Go through the data line by line. Copy each one holding the string "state".

========

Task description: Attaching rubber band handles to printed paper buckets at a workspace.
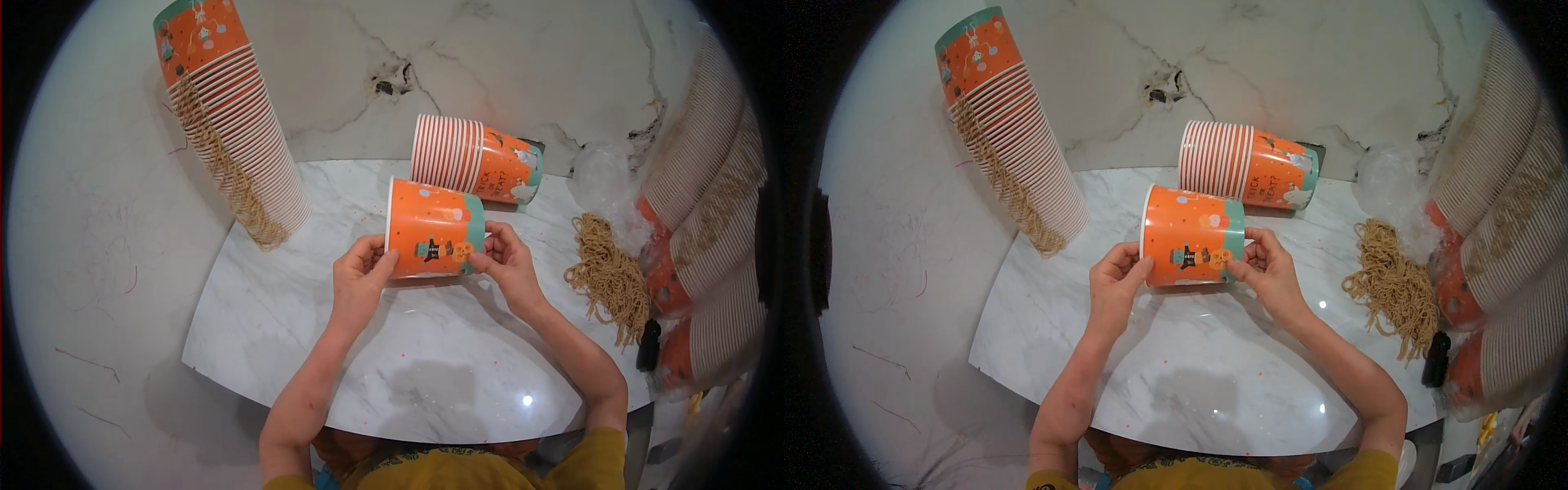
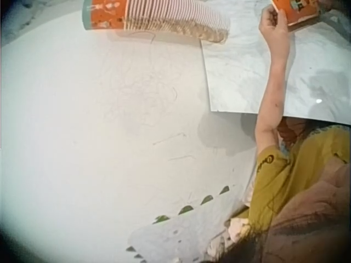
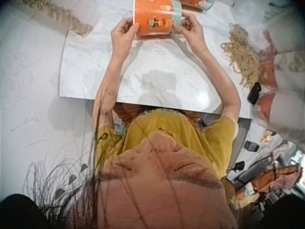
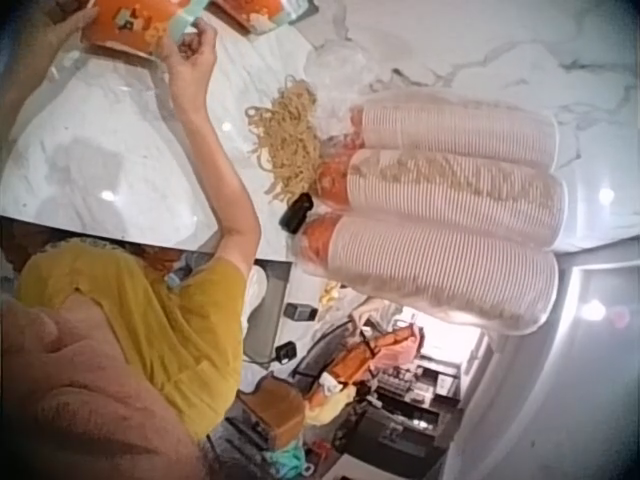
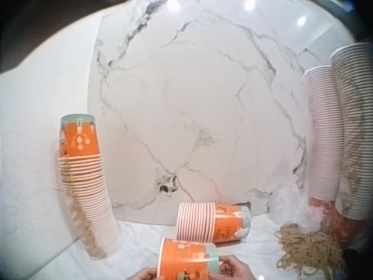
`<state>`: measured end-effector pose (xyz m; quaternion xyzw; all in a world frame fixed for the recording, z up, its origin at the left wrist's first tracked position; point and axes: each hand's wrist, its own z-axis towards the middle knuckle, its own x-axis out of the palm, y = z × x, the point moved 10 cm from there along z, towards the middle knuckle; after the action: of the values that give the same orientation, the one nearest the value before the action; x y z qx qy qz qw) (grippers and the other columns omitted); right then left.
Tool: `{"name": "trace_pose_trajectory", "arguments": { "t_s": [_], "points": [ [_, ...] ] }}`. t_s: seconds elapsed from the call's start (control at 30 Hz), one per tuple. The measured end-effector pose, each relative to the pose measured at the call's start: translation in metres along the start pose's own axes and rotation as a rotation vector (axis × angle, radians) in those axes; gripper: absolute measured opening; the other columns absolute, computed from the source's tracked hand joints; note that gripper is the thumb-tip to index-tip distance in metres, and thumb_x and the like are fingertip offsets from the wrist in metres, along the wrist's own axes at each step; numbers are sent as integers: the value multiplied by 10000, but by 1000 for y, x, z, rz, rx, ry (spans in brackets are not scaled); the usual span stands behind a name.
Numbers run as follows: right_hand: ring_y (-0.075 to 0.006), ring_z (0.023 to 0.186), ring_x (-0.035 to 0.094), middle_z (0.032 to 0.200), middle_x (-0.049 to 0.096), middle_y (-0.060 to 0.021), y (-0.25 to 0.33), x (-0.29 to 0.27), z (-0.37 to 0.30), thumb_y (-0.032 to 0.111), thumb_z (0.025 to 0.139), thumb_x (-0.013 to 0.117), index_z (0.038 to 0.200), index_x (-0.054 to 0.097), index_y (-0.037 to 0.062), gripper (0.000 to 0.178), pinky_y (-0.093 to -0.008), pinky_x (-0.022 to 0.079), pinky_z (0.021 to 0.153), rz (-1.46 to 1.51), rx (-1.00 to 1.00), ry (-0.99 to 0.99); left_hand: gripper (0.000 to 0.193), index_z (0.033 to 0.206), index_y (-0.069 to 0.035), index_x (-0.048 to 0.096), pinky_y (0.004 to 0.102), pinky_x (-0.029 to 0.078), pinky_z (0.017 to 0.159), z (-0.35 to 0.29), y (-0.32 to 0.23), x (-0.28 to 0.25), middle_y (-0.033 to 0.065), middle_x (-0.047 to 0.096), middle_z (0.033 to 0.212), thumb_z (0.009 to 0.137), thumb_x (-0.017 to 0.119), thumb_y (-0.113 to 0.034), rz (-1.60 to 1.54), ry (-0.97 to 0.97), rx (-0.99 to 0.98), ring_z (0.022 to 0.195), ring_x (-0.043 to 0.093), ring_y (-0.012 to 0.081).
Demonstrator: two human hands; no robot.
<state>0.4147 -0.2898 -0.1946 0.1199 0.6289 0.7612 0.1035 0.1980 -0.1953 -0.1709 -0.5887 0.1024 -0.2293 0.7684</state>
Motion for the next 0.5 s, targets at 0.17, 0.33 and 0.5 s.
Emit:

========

▶ **SOLUTION TO THE PROBLEM**
`<state>`: measured end-effector pose (xyz m; quaternion xyzw; all in a world frame fixed for the recording, z up, its origin at the left wrist's first tracked position; point and axes: each hand's wrist, its own z-axis towards the middle knuckle, its own x-axis out of the palm, y = z × x, the point moved 10 cm from there along z, towards the middle knuckle; after the action: of the values that give the same orientation, the one nearest the value before the action; x y z qx qy qz qw) (grippers and the other columns omitted); right then left.
<state>0.4147 -0.2898 -0.1946 0.1199 0.6289 0.7612 0.1035 0.1980 -0.1953 -0.1709 -0.5887 0.1024 -0.2293 0.7684</state>

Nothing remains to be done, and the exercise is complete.